I started writing this post on January 14, and never finished or published it! It’s been a while since I’ve written a book review post, so I figured: better late than never, right?
I read this book in one day, while visiting P’s family back in January! I think I had just finished The Good Thief’s Guide to Amsterdam, and I was on a reading kick. We stopped by his parents’ house and I asked him to lend me a book (knowing full well that none of his books would interest me–he was a Classics and Government major, and has held on to many of his college textbooks and almost none of his childhood books). Surprisingly, he headed upstairs to his childhood room and came back downstairs with this one.
I started reading it at their house, kept reading it in the car on the drive home, and then stayed up late finishing it once we had gotten back to P’s house that night! It was that good. It’s been over 6 months now since I read it, so I’m fuzzy on some of the plot details, but I’ll do my best to write a review.

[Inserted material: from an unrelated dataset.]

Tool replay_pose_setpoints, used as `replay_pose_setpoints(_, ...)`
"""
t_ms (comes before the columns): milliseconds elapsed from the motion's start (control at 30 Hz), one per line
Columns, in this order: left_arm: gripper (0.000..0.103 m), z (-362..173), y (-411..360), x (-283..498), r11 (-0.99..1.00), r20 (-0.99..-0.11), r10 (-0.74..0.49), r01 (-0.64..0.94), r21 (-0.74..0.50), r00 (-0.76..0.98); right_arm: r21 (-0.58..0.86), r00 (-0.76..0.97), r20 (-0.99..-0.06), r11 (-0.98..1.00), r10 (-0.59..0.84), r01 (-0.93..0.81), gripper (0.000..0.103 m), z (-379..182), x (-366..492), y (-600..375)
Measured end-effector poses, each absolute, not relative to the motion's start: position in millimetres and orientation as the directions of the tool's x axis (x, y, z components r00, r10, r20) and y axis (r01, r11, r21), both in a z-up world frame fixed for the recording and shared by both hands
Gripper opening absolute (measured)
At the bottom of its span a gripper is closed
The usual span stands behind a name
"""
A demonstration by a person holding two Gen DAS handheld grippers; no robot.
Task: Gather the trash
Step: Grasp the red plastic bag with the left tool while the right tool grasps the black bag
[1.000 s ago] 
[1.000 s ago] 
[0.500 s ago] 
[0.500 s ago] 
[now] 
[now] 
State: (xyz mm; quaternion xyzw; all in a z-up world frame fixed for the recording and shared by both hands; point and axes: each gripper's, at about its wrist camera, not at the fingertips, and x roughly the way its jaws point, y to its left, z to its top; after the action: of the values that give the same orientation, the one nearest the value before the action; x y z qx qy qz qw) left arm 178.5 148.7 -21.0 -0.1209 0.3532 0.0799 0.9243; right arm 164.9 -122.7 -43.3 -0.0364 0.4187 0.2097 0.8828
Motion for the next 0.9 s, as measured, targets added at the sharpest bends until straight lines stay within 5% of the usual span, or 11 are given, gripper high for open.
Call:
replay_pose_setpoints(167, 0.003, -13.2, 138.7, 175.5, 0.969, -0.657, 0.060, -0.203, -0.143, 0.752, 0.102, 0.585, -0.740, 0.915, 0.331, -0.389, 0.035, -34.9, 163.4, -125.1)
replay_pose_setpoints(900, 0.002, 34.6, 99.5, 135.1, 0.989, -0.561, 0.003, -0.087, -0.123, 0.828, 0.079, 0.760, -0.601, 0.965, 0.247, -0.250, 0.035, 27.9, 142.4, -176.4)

The movie Homeward Bound is based on this book, which is why I was interested in it in the first place. There were a few changes made between the movie and the book, but the basic premise is that 2 dogs and a cat who are separated from their owners set out on a truly incredible journey through the Canadian wilderness in order to find their beloved masters.

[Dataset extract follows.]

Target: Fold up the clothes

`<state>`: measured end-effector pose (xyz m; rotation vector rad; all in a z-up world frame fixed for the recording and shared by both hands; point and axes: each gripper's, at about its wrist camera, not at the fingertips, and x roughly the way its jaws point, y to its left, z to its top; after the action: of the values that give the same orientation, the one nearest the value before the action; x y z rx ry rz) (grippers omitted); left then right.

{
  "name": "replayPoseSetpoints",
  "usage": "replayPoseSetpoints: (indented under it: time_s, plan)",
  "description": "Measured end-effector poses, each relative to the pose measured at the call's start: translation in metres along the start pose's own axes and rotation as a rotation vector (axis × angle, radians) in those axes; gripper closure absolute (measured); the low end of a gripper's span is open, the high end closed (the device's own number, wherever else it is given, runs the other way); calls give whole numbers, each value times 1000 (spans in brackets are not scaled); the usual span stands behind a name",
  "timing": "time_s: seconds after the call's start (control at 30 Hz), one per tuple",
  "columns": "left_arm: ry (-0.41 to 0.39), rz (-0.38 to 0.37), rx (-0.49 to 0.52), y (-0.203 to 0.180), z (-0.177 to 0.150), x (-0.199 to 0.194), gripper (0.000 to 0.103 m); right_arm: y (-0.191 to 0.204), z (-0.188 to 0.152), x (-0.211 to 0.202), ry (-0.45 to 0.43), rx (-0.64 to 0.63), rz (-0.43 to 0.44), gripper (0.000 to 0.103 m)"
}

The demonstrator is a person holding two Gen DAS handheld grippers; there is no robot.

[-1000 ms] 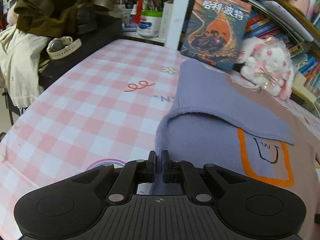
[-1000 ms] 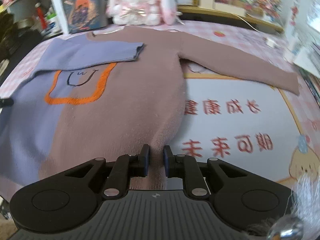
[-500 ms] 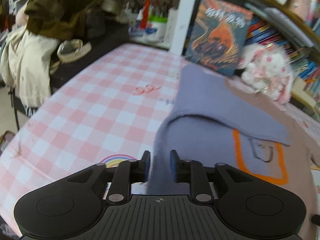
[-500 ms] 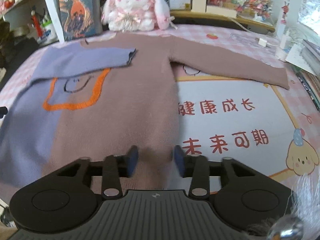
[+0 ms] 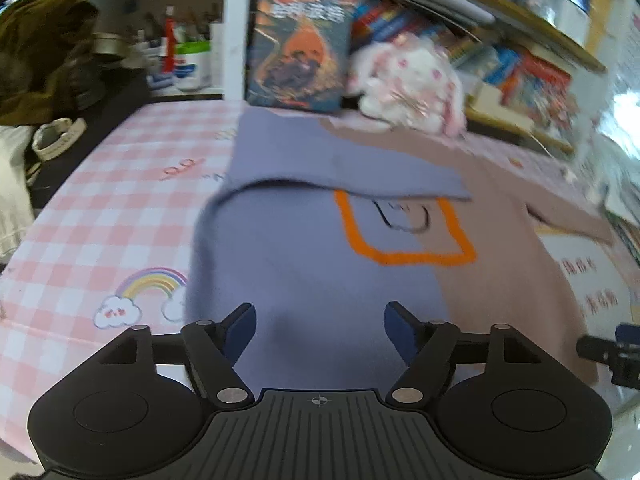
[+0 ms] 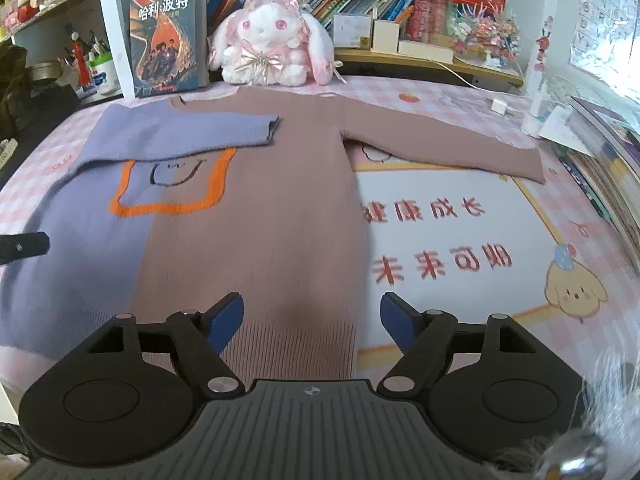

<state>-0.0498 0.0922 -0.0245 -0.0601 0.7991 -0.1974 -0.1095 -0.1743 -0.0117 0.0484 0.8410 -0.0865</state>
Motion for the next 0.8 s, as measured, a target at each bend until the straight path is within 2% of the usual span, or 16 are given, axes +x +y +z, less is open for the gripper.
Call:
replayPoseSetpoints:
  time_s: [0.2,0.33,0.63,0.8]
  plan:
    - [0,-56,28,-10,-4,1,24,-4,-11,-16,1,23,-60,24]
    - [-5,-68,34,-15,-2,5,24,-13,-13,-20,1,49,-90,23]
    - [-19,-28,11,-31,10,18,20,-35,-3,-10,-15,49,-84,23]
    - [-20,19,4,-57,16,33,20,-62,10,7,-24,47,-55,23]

The journeyers are a young Labrador named Luath, a Siamese Cat named Tao, and an aging Bull Terrier named Bodger. What makes this book so good is the relationships between the animals, and the trials they suffer together while stuck out in the wilderness with a Canadian winter approaching. The animals don’t talk to each other in the same way they do in the movie, as their portrayal is straightforward and realistic, but their relationships are apparent through their behavior. The old dog begins to slow down and starve during the journey, and the cat goes hunting for him and brings him food. The Labrador is a hunting dog and fiercely independent, and takes charge of tracking and leading the pack home. Each time they run in with humans, they are met with care, offered help, and strengthened enough to return to their journey. Their goal of reuniting with their family never seems to leave the animals’ minds.
This book is a heartwarming must-read for anyone who has pets or loves animals. The devotion showed by all three pets is pure and their journey is harrowing, and it will make anyone thankful for their own pets.
I cried at the end. And then went home and hugged my cats.